Tahapan dalam Experiental Learning Cycle ala Kolb antara lain :
- Tahapan pengalaman langsung (concrete experience)
- Tahapan pengalaman aktif dan reflektif (reflection observation)
- Tahapan konseptualisasi (abstract conceptualization)
- Tahapan eksperimentasi aktif (active experimentation)
Bagi Kolb, belajar adalah proses menyeluruh dengan setiap tahapan yang saling mendukung. Sangat mungkin memasuki siklus tersebut dari tahapan manapun dan mengikuti urutannya. Kolb juga mengklasifikasikan gaya belajar pada seseorang dalam 4 jenis gaya belajar.
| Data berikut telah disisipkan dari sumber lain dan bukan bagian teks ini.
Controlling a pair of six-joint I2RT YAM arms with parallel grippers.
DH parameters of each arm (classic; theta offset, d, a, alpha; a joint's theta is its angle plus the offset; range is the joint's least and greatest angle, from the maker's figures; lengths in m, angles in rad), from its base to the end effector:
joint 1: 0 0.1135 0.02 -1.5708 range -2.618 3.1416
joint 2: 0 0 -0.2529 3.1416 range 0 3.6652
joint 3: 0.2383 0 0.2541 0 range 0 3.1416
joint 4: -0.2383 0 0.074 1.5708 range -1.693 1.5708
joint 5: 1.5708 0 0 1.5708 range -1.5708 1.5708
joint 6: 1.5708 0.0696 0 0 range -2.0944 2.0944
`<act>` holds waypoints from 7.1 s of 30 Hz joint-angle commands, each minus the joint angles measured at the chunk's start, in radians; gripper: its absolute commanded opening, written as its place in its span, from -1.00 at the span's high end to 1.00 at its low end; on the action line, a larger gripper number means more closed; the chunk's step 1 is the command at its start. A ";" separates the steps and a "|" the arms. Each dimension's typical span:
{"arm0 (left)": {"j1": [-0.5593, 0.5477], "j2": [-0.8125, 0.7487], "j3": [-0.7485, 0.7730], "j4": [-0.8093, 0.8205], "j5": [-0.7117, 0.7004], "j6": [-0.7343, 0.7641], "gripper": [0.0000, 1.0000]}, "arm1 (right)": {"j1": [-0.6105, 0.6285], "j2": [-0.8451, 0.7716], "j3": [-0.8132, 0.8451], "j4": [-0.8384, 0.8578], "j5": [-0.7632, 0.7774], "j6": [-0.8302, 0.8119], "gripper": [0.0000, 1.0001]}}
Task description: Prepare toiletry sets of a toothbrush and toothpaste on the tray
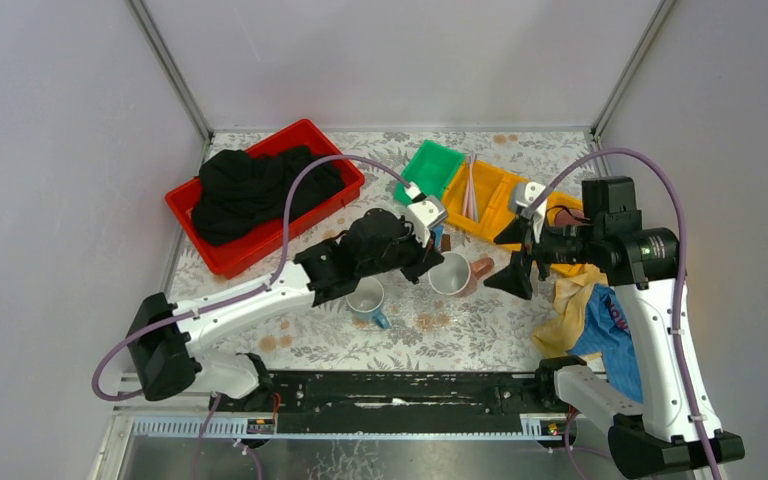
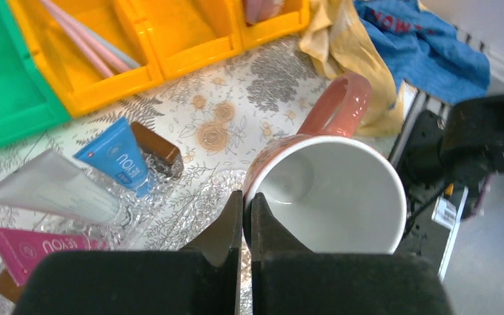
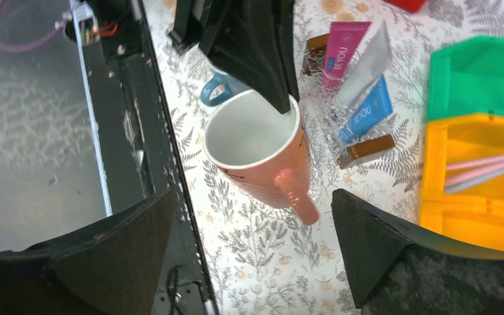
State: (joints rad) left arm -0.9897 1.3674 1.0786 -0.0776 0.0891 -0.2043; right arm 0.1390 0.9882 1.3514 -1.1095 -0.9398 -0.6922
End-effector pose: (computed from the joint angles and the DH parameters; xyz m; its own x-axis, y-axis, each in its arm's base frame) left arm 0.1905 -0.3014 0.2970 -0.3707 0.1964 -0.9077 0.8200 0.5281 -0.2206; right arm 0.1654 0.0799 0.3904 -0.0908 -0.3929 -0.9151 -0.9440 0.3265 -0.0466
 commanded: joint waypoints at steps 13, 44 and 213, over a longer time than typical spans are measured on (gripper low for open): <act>0.022 0.058 0.210 -0.291 0.268 0.469 1.00 | 0.013 -0.011 -0.232 -0.181 -0.084 -0.739 -0.92; 0.023 -0.047 0.125 -0.102 0.132 0.277 -0.66 | 0.239 -0.022 -0.429 0.060 0.033 -0.551 1.00; 0.289 -0.751 -0.370 0.061 -0.227 0.174 -1.00 | 0.484 -0.061 -0.292 0.338 0.375 0.225 -0.98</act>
State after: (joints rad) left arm -0.7101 0.5941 0.6010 -0.0036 -0.2108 0.1028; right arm 0.7406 0.8600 0.9176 -0.5442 -0.4030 -0.3214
Mempelajari gaya belajar ini akan mempermudah guru/fasilitator dalam merancang aktivitas untuk siswanya.
- Converger, kombinasi berpikir dan berbuat (thinking and doing)
- Diverger, kombinasi merasa dan mengamati (feeling and watching)
- Assimilation, kombinasi berpikir dan mengamati (thinking and watching)
- Accomodator, kombinasi merasa dan bertindak (feeling and doing)
Riset sebagai Aktivitas Utama SALAM
Di SALAM, riset/penelitian bukan suatu yang terkesan mewah atau rumit. Sebagai peneliti, saya sendiri merasa bahwa orang-orang terlalu menganggap riset adalah hal yang rumit, padahal riset atau penelitian secara tidak sadar sudah kita lakukan sehari-hari dalam kehidupan kita. Stalking mantan atau gebetan dan mencari harga yang paling cocok di toko online juga merupakan penerapan riset, kan?
Dalam aktivitas belajar di SALAM, riset mulai dikenalkan sejak dini. Dengan melakukan riset, siswa diharapkan bisa lebih kritis terhadap ketidakadilan yang terjadi di sekitar serta lebih kreatif dan inovatif terhadap sumber daya yang ada.
Penerapan riset di SALAM, seakan ingin menjawab fenomena kurangnya ekosistem riset yang memadai di Indonesia. Bagi saya yang peneliti, riset di Indonesia hanya dianggap sebagai produk akademik yang tidak banyak benar-benar diterapkan dalam kehidupan. SALAM ingin mencoba menjadikan riset sebagai sesuatu yang sederhana, mudah dipahami, dilakukan dan diterapkan dalam kehidupan dan lingkungan sekitar.
Buku ini juga memberikan banyak contoh tentang riset sederhana yang dilakukan oleh siswa SALAM. Riset di SALAM dimulai benar-benar dari lingkungan sekitar, seperti riset ke angkringan, ke pasar hewan sampai riset di lingkungan kebun mereka sendiri. Riset anak-anak SALAM juga berkaitan erat dengan kejadian-kejadian yang sering dialami siswa atau orang tua, seperti riset tentang perawatan rambut dan obat batuk herbal.
Membaca buku ini membuat pola pikir saya tentang sekolah dan pendidikan mulai bergeser. Pendidikan bukan hanya tentang peringkat, tetapi juga kepedulian terhadap diri sendiri dan lingkungan.
Satu lagi, membaca buku ini membuat saya malu karena riset saya kalah keren dibandingkan hasil riset anak-anak SALAM.
SALAM (Sanggar Anak Alam), Laboratorium Pendidikan Dasar, berdiri pada tahun 1988 di Desa Lawen, Kecamatan Pandanarum, Banjarnegara.